| What you have to do |
Search the data below for "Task" and report how many lines contain it, with no other text.

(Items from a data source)
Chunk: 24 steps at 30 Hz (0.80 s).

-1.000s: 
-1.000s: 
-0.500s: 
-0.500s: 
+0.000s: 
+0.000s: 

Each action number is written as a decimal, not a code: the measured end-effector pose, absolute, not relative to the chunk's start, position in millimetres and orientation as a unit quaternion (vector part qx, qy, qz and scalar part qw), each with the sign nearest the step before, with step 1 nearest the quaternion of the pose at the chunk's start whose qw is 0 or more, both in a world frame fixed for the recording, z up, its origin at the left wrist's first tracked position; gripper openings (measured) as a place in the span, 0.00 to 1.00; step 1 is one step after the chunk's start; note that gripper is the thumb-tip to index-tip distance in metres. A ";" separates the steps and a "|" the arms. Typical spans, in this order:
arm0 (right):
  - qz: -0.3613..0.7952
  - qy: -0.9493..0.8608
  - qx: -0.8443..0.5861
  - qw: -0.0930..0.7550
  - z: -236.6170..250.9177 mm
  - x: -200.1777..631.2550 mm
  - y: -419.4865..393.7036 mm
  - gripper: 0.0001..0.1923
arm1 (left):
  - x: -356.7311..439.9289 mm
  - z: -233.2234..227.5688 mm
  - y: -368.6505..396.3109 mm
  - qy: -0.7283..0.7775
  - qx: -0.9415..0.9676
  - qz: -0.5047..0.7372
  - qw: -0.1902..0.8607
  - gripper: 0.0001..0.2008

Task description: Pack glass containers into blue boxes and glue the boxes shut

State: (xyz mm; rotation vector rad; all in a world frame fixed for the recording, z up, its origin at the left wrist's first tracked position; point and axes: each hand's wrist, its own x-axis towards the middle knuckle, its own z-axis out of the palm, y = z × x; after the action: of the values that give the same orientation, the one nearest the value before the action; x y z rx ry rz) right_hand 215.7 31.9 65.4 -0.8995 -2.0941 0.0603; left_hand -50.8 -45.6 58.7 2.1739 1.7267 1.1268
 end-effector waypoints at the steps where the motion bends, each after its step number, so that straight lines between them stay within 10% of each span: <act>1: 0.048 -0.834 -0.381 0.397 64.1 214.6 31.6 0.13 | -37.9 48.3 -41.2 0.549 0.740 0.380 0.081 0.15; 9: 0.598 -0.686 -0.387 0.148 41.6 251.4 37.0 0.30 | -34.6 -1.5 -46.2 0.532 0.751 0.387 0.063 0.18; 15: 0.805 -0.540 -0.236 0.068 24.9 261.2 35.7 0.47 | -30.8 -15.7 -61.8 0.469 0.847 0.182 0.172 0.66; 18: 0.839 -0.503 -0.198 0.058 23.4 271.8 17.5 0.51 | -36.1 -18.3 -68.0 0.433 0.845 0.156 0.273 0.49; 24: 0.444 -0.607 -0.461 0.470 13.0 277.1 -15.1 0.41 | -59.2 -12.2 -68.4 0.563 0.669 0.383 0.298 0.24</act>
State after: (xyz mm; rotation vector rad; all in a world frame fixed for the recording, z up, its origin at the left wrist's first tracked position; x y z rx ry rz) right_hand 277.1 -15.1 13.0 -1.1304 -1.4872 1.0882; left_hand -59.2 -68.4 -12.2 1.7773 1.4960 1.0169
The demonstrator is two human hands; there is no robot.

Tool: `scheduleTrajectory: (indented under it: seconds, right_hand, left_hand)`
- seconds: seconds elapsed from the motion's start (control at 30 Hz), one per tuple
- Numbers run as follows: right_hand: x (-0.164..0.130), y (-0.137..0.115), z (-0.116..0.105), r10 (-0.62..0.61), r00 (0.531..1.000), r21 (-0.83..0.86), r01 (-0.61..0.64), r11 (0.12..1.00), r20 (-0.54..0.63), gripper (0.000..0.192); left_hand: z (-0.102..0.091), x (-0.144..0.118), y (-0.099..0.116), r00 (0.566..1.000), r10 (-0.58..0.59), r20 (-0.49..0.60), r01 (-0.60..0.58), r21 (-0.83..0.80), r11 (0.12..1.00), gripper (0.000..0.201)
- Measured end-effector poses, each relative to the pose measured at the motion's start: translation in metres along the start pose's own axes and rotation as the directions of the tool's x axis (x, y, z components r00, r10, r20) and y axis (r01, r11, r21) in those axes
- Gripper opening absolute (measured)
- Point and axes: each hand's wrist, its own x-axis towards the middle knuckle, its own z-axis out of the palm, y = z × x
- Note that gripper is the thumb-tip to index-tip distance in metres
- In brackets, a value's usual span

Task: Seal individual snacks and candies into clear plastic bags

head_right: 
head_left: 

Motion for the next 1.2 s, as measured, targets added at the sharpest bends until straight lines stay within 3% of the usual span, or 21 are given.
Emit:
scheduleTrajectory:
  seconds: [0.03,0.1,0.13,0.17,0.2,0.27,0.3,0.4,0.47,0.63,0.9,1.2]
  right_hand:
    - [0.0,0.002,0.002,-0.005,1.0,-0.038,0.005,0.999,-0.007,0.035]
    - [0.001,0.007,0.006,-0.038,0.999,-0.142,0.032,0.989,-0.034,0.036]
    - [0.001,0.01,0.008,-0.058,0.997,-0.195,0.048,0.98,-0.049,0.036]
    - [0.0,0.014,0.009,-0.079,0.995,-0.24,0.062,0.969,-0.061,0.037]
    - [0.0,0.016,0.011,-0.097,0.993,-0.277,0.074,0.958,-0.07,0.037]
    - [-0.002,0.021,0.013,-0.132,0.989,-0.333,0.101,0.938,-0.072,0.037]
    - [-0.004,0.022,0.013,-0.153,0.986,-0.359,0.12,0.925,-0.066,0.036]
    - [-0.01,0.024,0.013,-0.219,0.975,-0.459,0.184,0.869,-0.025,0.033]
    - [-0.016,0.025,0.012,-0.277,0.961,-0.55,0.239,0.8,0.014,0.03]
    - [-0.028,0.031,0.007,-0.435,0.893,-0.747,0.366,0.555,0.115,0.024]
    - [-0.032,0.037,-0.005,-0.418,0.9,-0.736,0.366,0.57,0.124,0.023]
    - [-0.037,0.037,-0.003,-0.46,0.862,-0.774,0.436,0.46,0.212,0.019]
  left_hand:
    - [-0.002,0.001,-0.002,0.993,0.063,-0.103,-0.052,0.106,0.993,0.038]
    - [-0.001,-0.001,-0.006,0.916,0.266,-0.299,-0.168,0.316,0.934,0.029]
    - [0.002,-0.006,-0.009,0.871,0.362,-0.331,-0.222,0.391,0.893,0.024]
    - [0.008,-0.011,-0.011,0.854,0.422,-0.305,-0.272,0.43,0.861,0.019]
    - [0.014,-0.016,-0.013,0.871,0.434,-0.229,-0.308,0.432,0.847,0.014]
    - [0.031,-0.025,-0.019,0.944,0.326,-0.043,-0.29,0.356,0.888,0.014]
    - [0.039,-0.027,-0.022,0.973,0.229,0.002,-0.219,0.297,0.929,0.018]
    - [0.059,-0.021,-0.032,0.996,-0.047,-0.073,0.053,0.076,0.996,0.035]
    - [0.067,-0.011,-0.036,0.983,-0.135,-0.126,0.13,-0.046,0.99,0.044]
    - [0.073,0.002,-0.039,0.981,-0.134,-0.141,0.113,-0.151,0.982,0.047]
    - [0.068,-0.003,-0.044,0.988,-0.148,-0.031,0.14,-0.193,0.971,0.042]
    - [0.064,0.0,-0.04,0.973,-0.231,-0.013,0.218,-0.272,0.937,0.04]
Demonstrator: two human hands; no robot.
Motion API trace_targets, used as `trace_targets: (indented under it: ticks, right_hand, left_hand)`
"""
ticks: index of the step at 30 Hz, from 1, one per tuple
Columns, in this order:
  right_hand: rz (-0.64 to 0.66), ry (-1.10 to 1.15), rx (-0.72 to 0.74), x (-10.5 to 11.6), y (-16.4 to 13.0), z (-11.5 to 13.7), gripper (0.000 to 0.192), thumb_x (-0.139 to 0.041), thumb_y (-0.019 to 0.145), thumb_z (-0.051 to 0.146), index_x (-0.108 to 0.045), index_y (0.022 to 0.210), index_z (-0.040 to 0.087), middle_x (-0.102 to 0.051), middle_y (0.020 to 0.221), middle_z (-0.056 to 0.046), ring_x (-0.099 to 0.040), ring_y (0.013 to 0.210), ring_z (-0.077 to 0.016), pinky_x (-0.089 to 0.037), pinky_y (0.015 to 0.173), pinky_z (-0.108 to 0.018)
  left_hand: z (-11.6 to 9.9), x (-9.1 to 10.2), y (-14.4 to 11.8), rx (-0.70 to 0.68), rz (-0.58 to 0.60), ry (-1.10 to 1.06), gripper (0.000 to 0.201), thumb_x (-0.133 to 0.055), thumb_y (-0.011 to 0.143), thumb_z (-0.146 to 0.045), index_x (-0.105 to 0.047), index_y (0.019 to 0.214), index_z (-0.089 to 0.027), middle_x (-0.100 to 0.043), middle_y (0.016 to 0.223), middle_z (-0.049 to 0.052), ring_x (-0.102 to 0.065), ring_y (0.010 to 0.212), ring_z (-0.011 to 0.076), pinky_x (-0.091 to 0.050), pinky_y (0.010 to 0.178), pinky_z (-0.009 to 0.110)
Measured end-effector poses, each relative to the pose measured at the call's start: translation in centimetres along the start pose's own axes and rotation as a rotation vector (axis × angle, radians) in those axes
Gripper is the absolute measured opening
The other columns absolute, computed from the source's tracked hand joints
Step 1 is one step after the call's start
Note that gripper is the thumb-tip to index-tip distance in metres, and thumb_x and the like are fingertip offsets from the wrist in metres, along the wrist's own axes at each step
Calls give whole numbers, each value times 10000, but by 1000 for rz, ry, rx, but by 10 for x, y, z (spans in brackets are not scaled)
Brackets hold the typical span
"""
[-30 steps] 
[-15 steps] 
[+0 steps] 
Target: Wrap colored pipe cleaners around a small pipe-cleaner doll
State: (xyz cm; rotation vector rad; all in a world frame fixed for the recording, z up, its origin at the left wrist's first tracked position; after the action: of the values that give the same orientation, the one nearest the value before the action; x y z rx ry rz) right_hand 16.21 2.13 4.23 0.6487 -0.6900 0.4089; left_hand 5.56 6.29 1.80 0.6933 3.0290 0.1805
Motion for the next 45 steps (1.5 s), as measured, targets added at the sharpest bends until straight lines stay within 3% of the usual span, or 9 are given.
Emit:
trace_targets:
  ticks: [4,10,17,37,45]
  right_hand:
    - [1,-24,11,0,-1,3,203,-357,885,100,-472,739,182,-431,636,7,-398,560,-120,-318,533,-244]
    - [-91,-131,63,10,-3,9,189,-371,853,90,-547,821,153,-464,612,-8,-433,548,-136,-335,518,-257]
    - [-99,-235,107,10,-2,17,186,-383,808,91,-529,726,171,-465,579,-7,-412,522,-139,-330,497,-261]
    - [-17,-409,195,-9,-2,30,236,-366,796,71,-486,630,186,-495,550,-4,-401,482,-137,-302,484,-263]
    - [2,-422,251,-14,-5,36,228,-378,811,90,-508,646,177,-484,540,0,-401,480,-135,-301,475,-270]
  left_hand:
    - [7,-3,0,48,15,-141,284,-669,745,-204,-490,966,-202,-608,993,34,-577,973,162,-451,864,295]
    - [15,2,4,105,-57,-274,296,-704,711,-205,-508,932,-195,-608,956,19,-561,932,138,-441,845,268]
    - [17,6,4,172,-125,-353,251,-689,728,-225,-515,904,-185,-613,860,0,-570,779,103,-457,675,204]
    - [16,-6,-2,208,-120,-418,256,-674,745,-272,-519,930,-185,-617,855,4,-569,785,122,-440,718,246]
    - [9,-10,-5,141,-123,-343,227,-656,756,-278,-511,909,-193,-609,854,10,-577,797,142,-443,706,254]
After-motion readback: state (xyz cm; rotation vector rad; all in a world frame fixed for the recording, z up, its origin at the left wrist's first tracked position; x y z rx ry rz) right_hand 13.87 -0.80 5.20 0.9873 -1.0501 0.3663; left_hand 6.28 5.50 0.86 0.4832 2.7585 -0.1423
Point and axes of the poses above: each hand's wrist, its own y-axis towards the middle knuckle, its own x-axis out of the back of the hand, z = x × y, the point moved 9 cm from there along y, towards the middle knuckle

| The answer |
2